Find the zeroes of the polynomial `p(x)=4x^2-7x+3` by factorising it and verify the relationship between the zeroes and coefficients of p(x).

To find the zeroes of the polynomial \( p(x) = 4x^2 - 7x + 3 \) by factorizing it, we will follow these steps: ### Step 1: Write down the polynomial We start with the polynomial: \[ p(x) = 4x^2 - 7x + 3 \] ### Step 2: Identify the coefficients From the polynomial, we identify the coefficients: - \( a = 4 \) (coefficient of \( x^2 \)) - \( b = -7 \) (coefficient of \( x \)) - \( c = 3 \) (constant term) ### Step 3: Find two numbers that multiply to \( ac \) and add to \( b \) We need to find two numbers that multiply to \( ac = 4 \times 3 = 12 \) and add to \( b = -7 \).

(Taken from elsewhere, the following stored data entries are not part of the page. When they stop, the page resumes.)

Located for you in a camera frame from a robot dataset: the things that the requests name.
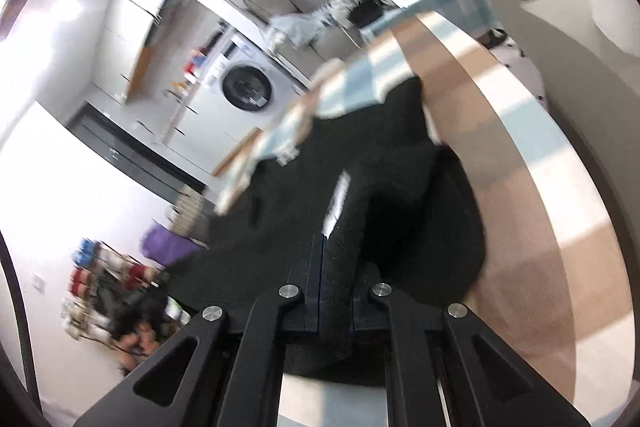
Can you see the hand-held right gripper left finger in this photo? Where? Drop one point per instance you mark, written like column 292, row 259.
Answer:
column 315, row 287

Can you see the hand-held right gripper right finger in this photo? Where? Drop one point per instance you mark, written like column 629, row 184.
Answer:
column 362, row 307

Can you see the black knit sweater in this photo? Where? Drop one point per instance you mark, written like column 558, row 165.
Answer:
column 400, row 217

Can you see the light grey clothes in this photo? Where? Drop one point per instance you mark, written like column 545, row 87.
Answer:
column 300, row 24

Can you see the purple bag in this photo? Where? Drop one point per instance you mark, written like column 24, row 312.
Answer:
column 165, row 244

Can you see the shoe rack with shoes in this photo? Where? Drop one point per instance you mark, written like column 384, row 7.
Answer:
column 105, row 287

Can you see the white washing machine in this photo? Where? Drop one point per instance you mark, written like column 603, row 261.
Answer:
column 247, row 84

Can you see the checkered tablecloth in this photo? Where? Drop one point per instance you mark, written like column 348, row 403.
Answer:
column 500, row 132

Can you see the dark door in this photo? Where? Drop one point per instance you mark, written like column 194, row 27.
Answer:
column 130, row 157

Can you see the black plastic container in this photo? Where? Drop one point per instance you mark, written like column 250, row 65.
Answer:
column 365, row 13

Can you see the black slipper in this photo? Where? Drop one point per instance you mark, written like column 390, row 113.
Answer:
column 494, row 39

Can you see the small table with teal cloth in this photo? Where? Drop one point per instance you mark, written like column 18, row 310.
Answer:
column 450, row 2

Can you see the beige low partition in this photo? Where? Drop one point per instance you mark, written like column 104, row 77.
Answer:
column 565, row 32

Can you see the white wall cabinets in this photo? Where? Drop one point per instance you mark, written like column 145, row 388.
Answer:
column 135, row 7

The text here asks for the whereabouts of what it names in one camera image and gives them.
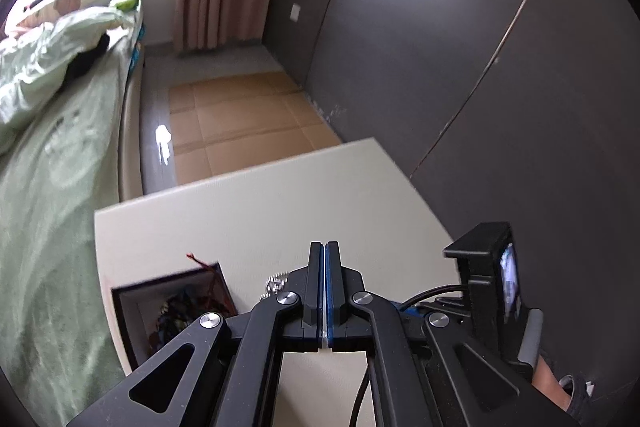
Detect black square box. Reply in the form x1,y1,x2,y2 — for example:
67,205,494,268
110,261,238,375

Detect flattened cardboard sheets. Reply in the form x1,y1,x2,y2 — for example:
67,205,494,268
167,71,343,185

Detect black garment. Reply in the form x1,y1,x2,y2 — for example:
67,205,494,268
65,34,111,80

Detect dark grey wardrobe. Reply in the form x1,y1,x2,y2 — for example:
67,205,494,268
262,0,640,408

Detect green bed sheet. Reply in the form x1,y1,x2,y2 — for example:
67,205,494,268
0,22,146,408

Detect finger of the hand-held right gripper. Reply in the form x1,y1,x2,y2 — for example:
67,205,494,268
392,301,428,319

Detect black cable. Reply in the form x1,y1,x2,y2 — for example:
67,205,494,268
350,284,472,427

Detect bed with beige headboard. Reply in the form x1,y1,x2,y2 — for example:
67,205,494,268
0,0,148,408

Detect person's right leg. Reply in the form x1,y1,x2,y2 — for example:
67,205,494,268
532,354,571,410

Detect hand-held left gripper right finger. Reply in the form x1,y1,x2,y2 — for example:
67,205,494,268
326,241,581,427

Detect silver necklace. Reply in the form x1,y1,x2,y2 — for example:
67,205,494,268
260,272,292,301

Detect blue green bead jewelry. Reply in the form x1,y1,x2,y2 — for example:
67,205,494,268
155,289,211,348

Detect light green quilt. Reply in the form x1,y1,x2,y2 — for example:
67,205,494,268
0,6,133,142

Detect black shoe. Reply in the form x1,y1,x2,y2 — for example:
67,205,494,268
555,374,598,425

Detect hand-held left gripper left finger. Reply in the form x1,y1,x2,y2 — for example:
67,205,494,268
65,241,326,427

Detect white low table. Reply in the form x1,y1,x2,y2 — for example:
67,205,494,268
94,137,463,427

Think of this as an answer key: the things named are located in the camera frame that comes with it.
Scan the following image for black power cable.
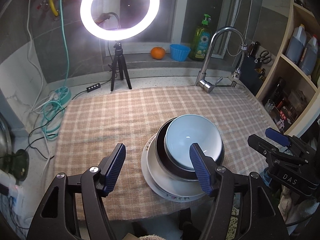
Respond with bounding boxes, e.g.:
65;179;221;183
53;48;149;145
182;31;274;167
27;90;88;159

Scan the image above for metal bead chain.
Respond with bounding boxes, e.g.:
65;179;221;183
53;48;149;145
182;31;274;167
225;0;254;57

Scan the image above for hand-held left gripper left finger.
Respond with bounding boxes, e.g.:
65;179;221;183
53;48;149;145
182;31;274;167
26;143;126;240

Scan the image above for dark bottle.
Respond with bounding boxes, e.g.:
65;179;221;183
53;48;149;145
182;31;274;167
271;77;287;105

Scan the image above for black scissors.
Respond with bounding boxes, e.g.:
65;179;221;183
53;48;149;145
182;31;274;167
254;50;272;64

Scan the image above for metal pot lid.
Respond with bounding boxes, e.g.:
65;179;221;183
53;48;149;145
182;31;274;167
0;112;13;167

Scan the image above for green dish soap bottle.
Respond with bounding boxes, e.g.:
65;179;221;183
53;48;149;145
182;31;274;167
189;14;212;62

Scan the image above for checked table cloth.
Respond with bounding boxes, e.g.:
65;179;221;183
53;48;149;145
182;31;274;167
54;85;280;222

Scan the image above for dark printed box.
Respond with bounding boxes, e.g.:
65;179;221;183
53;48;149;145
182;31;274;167
276;105;297;133

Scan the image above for chrome faucet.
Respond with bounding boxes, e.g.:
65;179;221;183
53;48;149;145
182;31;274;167
195;26;247;93

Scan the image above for ring light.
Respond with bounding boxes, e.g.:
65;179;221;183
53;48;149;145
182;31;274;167
80;0;160;42

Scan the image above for light blue bowl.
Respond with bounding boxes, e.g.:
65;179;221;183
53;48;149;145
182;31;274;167
164;114;223;170

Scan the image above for teal cable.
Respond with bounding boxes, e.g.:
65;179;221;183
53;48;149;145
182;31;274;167
41;0;73;140

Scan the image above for wooden shelf unit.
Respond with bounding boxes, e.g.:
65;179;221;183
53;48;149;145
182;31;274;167
255;0;320;137

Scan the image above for black gooseneck phone clamp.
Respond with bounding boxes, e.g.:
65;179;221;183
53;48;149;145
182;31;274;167
96;12;122;30

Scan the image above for large steel bowl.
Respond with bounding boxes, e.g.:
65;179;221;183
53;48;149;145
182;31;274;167
155;120;225;182

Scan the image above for leopard print cloth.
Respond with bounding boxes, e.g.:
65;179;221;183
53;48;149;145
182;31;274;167
226;206;243;240

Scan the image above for orange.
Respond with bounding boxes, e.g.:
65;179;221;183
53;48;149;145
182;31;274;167
150;46;166;60

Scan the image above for person's right hand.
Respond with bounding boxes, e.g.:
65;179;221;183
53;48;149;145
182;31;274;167
278;187;320;227

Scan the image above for blue ribbed cup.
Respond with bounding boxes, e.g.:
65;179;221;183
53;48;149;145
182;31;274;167
170;44;191;62

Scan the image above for dark green round stand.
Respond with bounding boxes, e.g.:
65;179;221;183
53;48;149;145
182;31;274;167
0;149;29;182

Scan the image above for dark blue knife block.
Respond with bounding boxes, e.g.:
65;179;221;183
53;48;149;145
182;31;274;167
242;54;269;97

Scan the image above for white window frame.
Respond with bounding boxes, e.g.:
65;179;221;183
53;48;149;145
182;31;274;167
100;0;250;58

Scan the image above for white power strip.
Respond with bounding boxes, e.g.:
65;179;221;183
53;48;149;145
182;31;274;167
0;171;24;203

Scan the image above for flexible metal sprayer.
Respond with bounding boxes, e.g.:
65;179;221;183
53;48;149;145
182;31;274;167
230;47;247;80

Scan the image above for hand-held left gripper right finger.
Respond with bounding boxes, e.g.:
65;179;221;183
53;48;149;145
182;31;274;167
189;142;292;240

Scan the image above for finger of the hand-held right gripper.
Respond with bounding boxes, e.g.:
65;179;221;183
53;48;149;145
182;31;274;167
265;127;317;158
247;134;309;167

The two numbers that satisfy these conditions are \( -3 \) and \( -4 \) because: - \( -3 \times -4 = 12 \) - \( -3 + (-4) = -7 \) ### Step 4: Rewrite the middle term using the two numbers We can rewrite the polynomial by splitting the middle term: \[ p(x) = 4x^2 - 3x - 4x + 3 \] ### Step 5: Factor by grouping Now, we can factor by grouping: 1. Group the first two terms and the last two terms: \[ p(x) = (4x^2 - 3x) + (-4x + 3) \] 2. Factor out the common factors: \[ p(x) = x(4x - 3) - 1(4x - 3) \] 3. Now, factor out \( (4x - 3) \): \[ p(x) = (4x - 3)(x - 1) \] ### Step 6: Set the factors to zero To find the zeroes, we set each factor to zero: 1. \( 4x - 3 = 0 \) \[ 4x = 3 \] \[ x = \frac{3}{4} \] 2. \( x - 1 = 0 \) \[ x = 1 \] ### Step 7: State the zeroes The zeroes of the polynomial \( p(x) = 4x^2 - 7x + 3 \) are: \[ x = \frac{3}{4} \quad \text{and} \quad x = 1 \] ### Step 8: Verify the relationship between the zeroes and coefficients The relationship between the zeroes \( \alpha \) and \( \beta \) and the coefficients \( a, b, c \) of the polynomial \( ax^2 + bx + c \) is given by: - Sum of the zeroes \( \alpha + \beta = -\frac{b}{a} \) - Product of the zeroes \( \alpha \beta = \frac{c}{a} \) Calculating the sum and product: 1. Sum of the zeroes: \[ \alpha + \beta = \frac{3}{4} + 1 = \frac{3}{4} + \frac{4}{4} = \frac{7}{4} \] \[ -\frac{b}{a} = -\frac{-7}{4} = \frac{7}{4} \] (This matches!) 2. Product of the zeroes: \[ \alpha \beta = \frac{3}{4} \times 1 = \frac{3}{4} \] \[ \frac{c}{a} = \frac{3}{4} \] (This also matches!) ### Conclusion Thus, we have verified the relationship between the zeroes and the coefficients of the polynomial.